* [Required work]: From the listing below, select every line where the word "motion" appears.

* [Input data]:

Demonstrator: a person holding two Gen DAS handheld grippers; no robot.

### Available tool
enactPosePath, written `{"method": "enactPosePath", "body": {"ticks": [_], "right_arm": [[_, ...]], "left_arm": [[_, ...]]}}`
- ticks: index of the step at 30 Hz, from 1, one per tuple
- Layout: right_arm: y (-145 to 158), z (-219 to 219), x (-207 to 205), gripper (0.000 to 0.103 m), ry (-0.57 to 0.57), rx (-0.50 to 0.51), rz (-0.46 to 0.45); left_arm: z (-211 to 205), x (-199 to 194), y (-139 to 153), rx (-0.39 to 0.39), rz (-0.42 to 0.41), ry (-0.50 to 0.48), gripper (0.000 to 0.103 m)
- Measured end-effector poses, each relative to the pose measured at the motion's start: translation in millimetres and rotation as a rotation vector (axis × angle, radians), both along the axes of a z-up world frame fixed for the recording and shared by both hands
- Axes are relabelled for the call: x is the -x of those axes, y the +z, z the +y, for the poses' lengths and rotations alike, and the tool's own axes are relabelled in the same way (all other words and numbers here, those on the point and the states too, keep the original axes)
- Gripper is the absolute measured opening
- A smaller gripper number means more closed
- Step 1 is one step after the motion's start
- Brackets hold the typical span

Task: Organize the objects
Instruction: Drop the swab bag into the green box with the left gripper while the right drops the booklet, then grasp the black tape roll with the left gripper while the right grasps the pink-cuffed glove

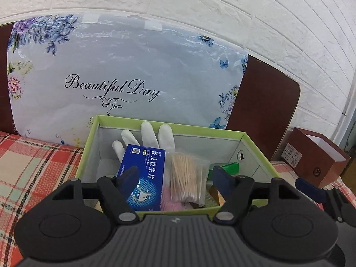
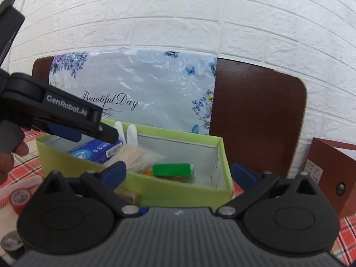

* [Response to the exercise]:
- Measured end-effector poses, each relative to the pose measured at the motion's start: translation in millimetres and rotation as a rotation vector (axis × angle, radians), both along the axes of a z-up world frame fixed for the recording and shared by both hands
- Step 1 is one step after the motion's start

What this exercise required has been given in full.